Exploring the Art World

using Bulk Data Collection, Natural Language Processing and Predictive Analytics

Introduction

Art, particularly in the expanded definition of art that characterizes the contemporary, is the product of agency acting on subjective feeling. This can be individual or collective, painting, or conceptual, historical or in the future. However, the openness of such an idea has little to do with the everyday machinations of the economic and social sphere which brings such work from "artists" to a "public".

For those not in the business of curating, criticizing, or selling artwork, this is world is regarded as something opaque. This is partially by nature, as the subjective taste of one is different from that of another person, particularly those with the financial resources to spend on art. This however is also by design, with taste often being set by considerations more related to the artist's marketability than cultural movements.

For this reason, I decided to investigate the relationship between the cycles of publicity in arts and culture writing, and the events which surround artists, as well as those with a strong impact on visual culture.

Experiment Design

For this project, articles were scraped from the websites of publications with significant influence on taste in the Contemporary Art World. While parts of this corpus dated to the 1960s, most of the articles were from the 21st century. The articles were collected alongside information such as date of publishing, source, and where available, metadata such as author, title, image links and tags.
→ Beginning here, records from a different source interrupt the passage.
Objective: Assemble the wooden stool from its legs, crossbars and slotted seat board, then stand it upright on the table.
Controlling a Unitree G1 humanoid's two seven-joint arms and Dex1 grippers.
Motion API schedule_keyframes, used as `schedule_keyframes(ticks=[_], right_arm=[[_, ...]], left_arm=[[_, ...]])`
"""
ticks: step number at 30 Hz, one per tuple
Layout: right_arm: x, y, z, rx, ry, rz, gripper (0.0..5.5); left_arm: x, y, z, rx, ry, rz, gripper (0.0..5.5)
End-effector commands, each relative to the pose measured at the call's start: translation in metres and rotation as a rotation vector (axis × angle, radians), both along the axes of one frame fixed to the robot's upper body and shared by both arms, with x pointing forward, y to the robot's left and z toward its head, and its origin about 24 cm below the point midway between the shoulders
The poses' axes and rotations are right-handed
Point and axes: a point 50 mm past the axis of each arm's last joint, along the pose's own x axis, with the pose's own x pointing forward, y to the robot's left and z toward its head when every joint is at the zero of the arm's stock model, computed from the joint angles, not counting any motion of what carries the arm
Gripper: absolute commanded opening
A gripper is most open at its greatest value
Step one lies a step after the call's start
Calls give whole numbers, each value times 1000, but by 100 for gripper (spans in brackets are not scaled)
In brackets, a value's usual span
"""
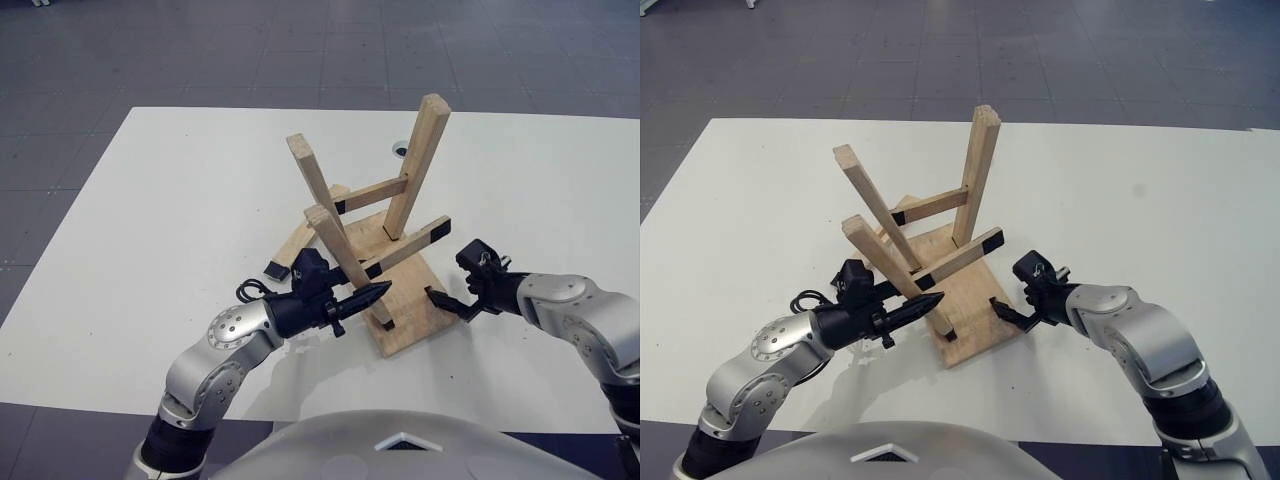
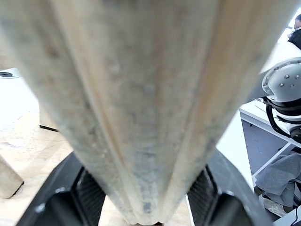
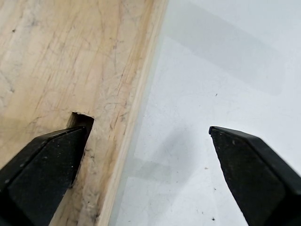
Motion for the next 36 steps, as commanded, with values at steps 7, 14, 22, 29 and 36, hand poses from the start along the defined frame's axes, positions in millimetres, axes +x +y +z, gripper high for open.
schedule_keyframes(ticks=[7,14,22,29,36], right_arm=[[0,3,4,7,-1,13,483],[-3,6,8,30,-12,-14,483],[-4,4,10,46,-19,-56,483],[29,-21,25,36,-147,-248,483],[61,-49,43,12,-302,-447,483]], left_arm=[[-2,14,-19,63,77,8,204],[4,25,-26,274,-58,-6,204],[4,30,-33,317,-80,-5,204],[0,38,-47,458,-89,-87,204],[-4,52,-64,685,-109,-247,204]])
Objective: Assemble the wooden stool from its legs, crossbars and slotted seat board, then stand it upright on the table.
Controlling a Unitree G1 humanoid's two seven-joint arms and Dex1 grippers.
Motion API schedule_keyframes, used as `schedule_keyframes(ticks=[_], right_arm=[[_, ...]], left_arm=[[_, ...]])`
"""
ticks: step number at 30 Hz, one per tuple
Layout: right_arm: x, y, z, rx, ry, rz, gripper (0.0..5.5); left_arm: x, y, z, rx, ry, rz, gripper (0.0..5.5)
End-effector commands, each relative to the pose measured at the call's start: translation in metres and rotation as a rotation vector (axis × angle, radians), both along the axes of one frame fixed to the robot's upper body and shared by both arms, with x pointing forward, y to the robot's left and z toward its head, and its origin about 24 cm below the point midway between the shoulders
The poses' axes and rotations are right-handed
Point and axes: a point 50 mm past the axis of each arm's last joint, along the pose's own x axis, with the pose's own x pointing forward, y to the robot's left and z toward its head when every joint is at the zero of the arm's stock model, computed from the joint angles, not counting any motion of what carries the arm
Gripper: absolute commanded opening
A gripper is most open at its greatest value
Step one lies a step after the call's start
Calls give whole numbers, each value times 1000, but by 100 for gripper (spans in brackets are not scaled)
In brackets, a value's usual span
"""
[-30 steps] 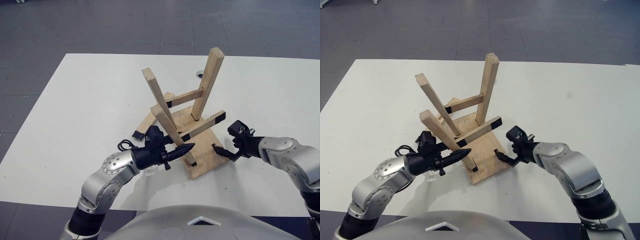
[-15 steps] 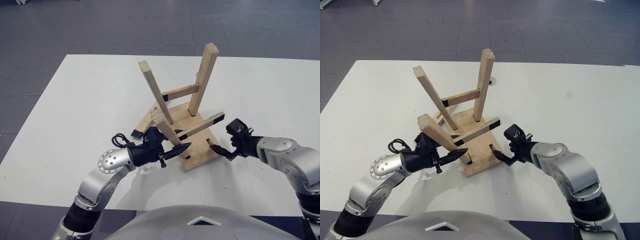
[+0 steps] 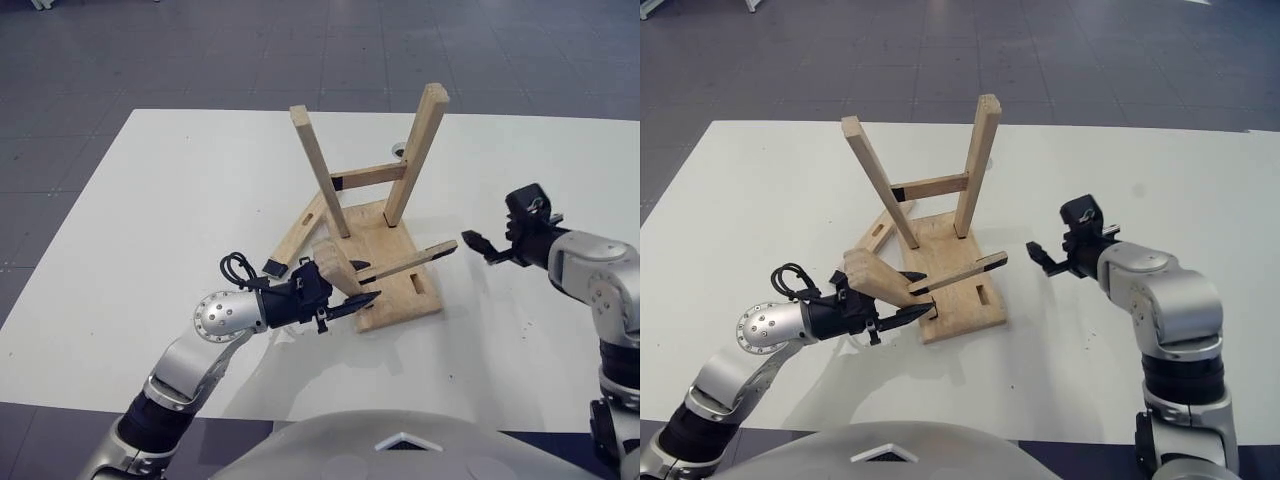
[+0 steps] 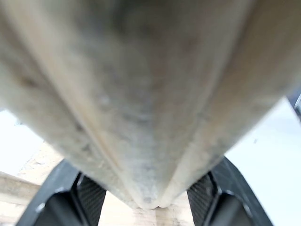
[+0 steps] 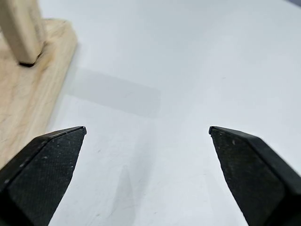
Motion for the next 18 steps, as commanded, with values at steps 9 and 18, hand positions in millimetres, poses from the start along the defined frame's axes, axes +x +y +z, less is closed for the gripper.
schedule_keyframes(ticks=[9,18], right_arm=[[11,12,8,51,-50,3,483],[3,28,4,95,-18,96,483]], left_arm=[[-40,58,-82,311,408,-158,204],[-28,67,-74,521,260,-319,204]])
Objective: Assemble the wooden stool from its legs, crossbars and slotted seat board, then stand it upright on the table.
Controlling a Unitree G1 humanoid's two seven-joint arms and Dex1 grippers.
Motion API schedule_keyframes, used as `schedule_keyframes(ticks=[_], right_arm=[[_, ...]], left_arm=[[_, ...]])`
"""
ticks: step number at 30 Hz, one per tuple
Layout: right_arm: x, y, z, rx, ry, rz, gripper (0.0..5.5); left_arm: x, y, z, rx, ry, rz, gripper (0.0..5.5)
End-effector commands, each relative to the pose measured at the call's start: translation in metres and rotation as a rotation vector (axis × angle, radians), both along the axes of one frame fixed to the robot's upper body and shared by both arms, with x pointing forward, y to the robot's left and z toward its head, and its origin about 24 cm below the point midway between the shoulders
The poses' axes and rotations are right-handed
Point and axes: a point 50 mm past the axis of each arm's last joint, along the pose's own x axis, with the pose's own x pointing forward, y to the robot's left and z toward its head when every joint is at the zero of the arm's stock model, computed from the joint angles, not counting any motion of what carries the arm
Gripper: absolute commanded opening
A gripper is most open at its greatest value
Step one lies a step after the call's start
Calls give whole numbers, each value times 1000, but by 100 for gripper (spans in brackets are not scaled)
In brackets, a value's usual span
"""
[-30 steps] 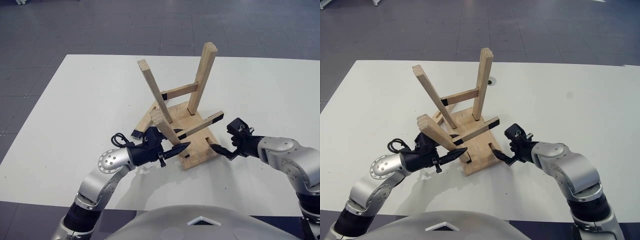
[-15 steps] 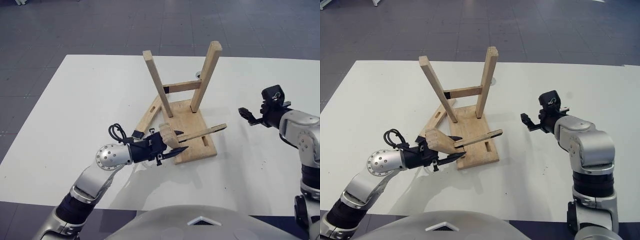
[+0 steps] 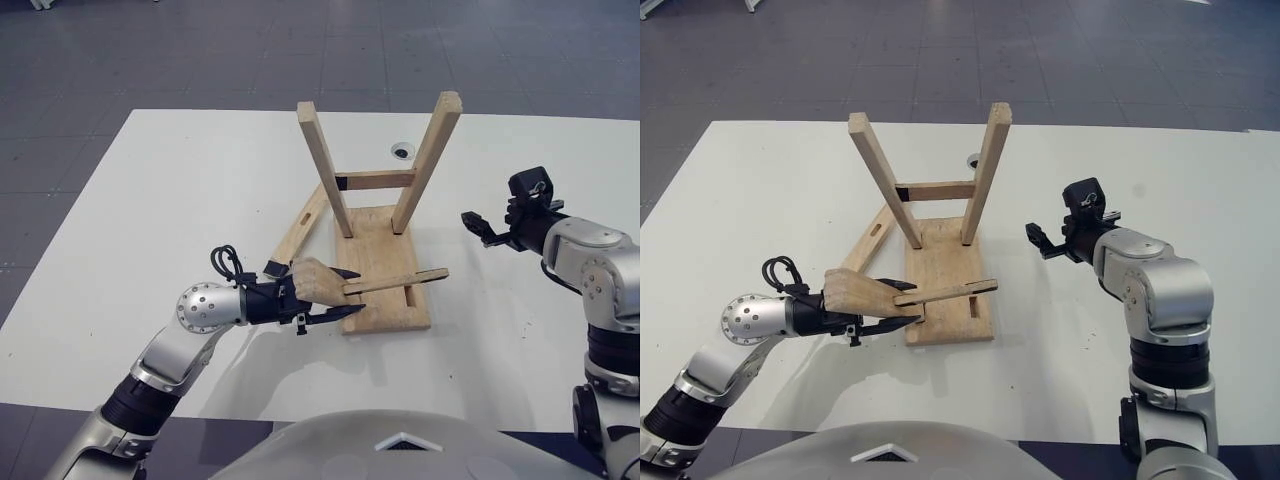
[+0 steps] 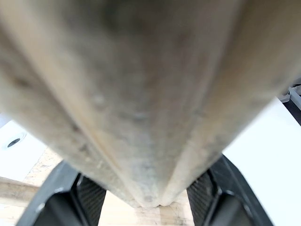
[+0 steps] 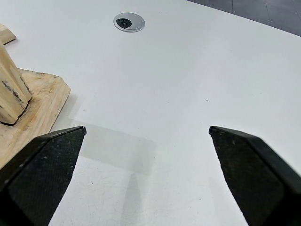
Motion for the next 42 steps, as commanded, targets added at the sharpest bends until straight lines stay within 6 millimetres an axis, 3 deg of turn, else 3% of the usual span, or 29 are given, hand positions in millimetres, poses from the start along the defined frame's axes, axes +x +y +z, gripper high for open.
schedule_keyframes(ticks=[1,5,13,19,23,34,35,42], right_arm=[[-9,20,0,50,35,134,483],[-25,39,-20,102,152,317,483],[-18,62,-39,41,173,482,483],[-25,62,-49,-13,184,530,483],[-25,62,-48,-12,172,522,483],[-24,61,-47,-6,158,498,483],[-24,62,-48,-6,158,498,483],[-25,61,-47,-4,153,481,483]], left_arm=[[-30,47,-66,561,273,-116,204],[-27,43,-63,552,256,-139,204],[-28,43,-71,530,259,-136,204],[-41,47,-82,540,408,-195,204],[-41,48,-76,543,580,-232,204],[-30,41,-63,534,489,-229,204],[-30,40,-62,529,486,-223,241],[-18,37,-56,512,459,-181,334]])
After the collection phase, bulk analysis of the articles was performed. First, the articles were cleaned to remove extraneous data such as links and html tags. Then they were transposed into the ASCII character encoding standard, to remove accents and diacritical marks, making it possible to combine different spellings. After this, the unstructured text was further cleaned and smoothed using tools in the NLTK library. Information was then extracted from the articles with natural language processing techniques from multiple python libraries such as spacy, NLTK, TextBlob, and Gensim.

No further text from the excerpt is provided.